Leave out all pictures. Return exactly the lines from the top of the material through the line containing "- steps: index".
::: DATA SECTION :::
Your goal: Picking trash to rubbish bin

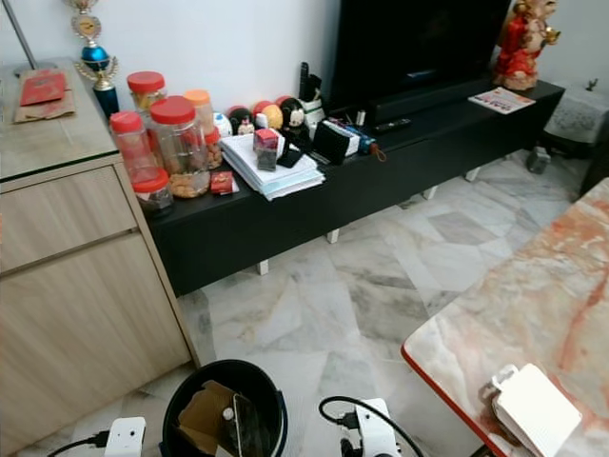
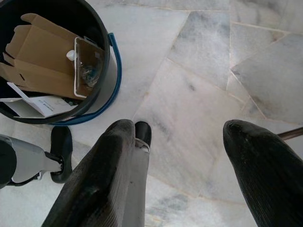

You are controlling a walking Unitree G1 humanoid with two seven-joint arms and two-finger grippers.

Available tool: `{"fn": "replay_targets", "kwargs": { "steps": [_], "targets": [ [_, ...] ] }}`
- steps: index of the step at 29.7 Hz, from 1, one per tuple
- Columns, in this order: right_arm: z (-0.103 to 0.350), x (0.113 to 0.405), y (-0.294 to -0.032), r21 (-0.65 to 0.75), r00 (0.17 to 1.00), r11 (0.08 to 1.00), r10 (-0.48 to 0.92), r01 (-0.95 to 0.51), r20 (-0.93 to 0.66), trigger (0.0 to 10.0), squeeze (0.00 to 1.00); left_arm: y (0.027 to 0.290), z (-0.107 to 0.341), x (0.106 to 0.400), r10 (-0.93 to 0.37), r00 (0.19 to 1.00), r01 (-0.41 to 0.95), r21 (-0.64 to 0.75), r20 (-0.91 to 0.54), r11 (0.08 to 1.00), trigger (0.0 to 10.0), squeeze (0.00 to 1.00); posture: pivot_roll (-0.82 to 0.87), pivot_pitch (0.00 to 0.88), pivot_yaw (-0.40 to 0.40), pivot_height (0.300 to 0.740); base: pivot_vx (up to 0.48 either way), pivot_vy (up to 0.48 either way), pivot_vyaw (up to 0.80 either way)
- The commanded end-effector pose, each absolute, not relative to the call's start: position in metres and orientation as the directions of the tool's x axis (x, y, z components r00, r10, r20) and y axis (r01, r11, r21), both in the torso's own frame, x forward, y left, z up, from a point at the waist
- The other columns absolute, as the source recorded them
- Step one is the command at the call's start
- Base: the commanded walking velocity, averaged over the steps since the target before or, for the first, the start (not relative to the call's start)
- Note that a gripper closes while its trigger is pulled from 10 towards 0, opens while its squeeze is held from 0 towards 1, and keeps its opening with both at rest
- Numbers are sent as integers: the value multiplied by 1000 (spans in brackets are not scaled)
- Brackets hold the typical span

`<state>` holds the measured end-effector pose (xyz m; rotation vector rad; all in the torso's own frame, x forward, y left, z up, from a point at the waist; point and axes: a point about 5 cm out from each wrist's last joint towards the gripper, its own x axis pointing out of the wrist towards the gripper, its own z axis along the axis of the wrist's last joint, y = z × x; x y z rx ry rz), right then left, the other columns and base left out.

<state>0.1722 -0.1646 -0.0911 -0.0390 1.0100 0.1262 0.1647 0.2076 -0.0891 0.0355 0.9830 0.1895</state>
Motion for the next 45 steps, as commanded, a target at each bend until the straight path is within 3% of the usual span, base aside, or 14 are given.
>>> {"fn": "replay_targets", "kwargs": {
  "steps": [1,9,28,45],
  "targets": [
    [-89,175,-167,22,538,994,78,-110,-840,10000,0,209,-90,162,176,527,-147,114,-832,982,10000,0,-5,0,-58,740,0,0,0],
    [-89,176,-167,24,540,993,81,-112,-838,10000,0,209,-90,161,176,528,-153,112,-831,982,10000,0,-4,0,-60,740,0,0,0],
    [-88,177,-166,25,543,993,85,-117,-836,10000,0,207,-91,161,167,530,-156,98,-831,983,10000,0,-6,0,-62,740,-258,0,0],
    [-87,180,-167,23,552,993,86,-119,-830,10000,0,207,-91,160,174,522,-156,108,-835,982,10000,0,-5,0,-67,740,-28,0,0]
  ]
}}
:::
WRITTEN RESPONSE:
Your goal: Picking trash to rubbish bin


You are controlling a walking Unitree G1 humanoid with two seven-joint arms and two-finger grippers.

Available tool: `{"fn": "replay_targets", "kwargs": { "steps": [_], "targets": [ [_, ...] ] }}`
- steps: index of the step at 29.7 Hz, from 1, one per tuple

The requested output is now complete.